The American botanist and gardener Robert Nold, referring to the spurless Johnson Canyon columbine, said "[t]he taxonomic history of Alice Eastwood's columbine is a peculiar one". While Eastwood described this species as Aquilegia ecalcarata, that name had been applied to another species of columbine two years earlier. In 1893, the American geologist and botanist Marcus E. Jones assigned the columbine to a new section, Pseudaquilegia, though this section was not accepted by the taxonomic community. Eastwood's later discovered spurred forms of the columbine and renamed the species to A. micrantha, describing the Johnston Canyon columbine as A. micrantha mancosana. This spurless columbine is now thought to be a spurless A. micrantha variety, assigned the names A. micrantha var. mancosana and A. micrantha var. micrantha.

===Varieties===
Three varieties are accepted according to the Royal Botanic Gardens, Kew's Plants of the World Online (POWO):
- Aquilegia micrantha var. grahamii (S.L.Welsh & Goodrich) N.H.Holmgren & P.K.Holmgren – Graham's columbine, Utah
- Aquilegia micrantha var. loriae (S.L.Welsh & N.D.Atwood) N.H.Holmgren & P.K.Holmgren – Lori's columbine, Utah
- Aquilegia micrantha var. micrantha – Utah, Colorado, and northern Arizona

While A. m. var. mancosana is recognized as a synonym of A. m. var. micrantha by POWO, A. m. var. mancosana is recognized as a distinct variety by other authorities.

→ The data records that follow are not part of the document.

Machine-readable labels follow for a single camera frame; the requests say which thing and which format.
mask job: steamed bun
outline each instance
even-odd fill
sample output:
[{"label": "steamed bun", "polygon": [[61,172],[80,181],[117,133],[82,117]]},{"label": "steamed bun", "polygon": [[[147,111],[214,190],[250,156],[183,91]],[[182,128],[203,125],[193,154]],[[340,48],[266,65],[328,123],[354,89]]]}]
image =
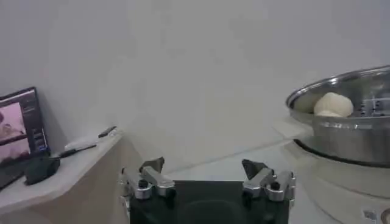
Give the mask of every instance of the steamed bun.
[{"label": "steamed bun", "polygon": [[321,112],[324,114],[323,111],[329,111],[338,114],[341,117],[347,117],[353,112],[353,104],[352,101],[345,96],[336,93],[327,93],[319,99],[314,106],[315,115],[319,115]]}]

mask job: laptop screen
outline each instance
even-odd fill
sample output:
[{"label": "laptop screen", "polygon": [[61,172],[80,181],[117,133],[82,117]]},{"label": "laptop screen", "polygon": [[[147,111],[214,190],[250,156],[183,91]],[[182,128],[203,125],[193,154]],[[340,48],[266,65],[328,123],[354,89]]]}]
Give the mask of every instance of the laptop screen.
[{"label": "laptop screen", "polygon": [[48,150],[35,88],[0,97],[0,165]]}]

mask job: laptop
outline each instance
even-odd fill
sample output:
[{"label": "laptop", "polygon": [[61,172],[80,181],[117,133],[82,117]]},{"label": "laptop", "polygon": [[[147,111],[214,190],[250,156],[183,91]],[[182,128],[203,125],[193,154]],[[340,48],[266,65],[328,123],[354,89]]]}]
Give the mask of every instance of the laptop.
[{"label": "laptop", "polygon": [[35,87],[0,97],[0,191],[50,155]]}]

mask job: sticker
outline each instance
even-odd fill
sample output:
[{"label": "sticker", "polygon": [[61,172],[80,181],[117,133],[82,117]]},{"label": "sticker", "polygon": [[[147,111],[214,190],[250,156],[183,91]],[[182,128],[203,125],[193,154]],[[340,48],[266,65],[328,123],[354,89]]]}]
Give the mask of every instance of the sticker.
[{"label": "sticker", "polygon": [[362,209],[361,215],[363,216],[364,223],[367,224],[377,224],[378,223],[378,215],[377,212],[371,209]]}]

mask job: white shelf
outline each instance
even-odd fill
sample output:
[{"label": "white shelf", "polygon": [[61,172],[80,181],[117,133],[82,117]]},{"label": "white shelf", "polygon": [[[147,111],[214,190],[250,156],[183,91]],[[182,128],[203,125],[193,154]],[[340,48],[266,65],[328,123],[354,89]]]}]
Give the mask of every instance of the white shelf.
[{"label": "white shelf", "polygon": [[44,203],[68,192],[116,143],[121,134],[107,137],[96,148],[61,159],[57,173],[41,183],[26,186],[24,177],[0,192],[0,215]]}]

==Distribution and habitat==
Aquilegia micrantha is endemic to the Southwestern United States (southeastern Utah, southwestern Colorado, and extreme northern Arizona). The species grows only on hanging gardens in the canyons of the Colorado Plateau and Canyonlands where alkaline water seeps from the bases of cliffs. Its favored elevations are between 1000 m and 2500 m. This range places it within the ecological environment known as the juniper belt.

Due to a lack of any genetic barriers to hybridization in Aquilegia, the species hybridize wherever their ranges overlap. Hybridization occurs with A. elegantula on the eastern limits of A. micranthas range.

===Conservation===
As of 2025, Plants of the World Online – utilizing the Angiosperm Extinction Risk Predictions v1 – predicted the extinction risk for Aquilegia micrantha as "not threatened" with a confidence level of "confident". The plant's NatureServe conservation status – last reviewed in 1984 – is G5, meaning its global population is considered "secure". The population of A. micrantha in Colorado was simultaneously evaluated and has a status of S5, identifying it also as "secure".

==Uses==
Aquilegia micrantha has been used by the Navajo and Kayenta peoples to assist in childbirth.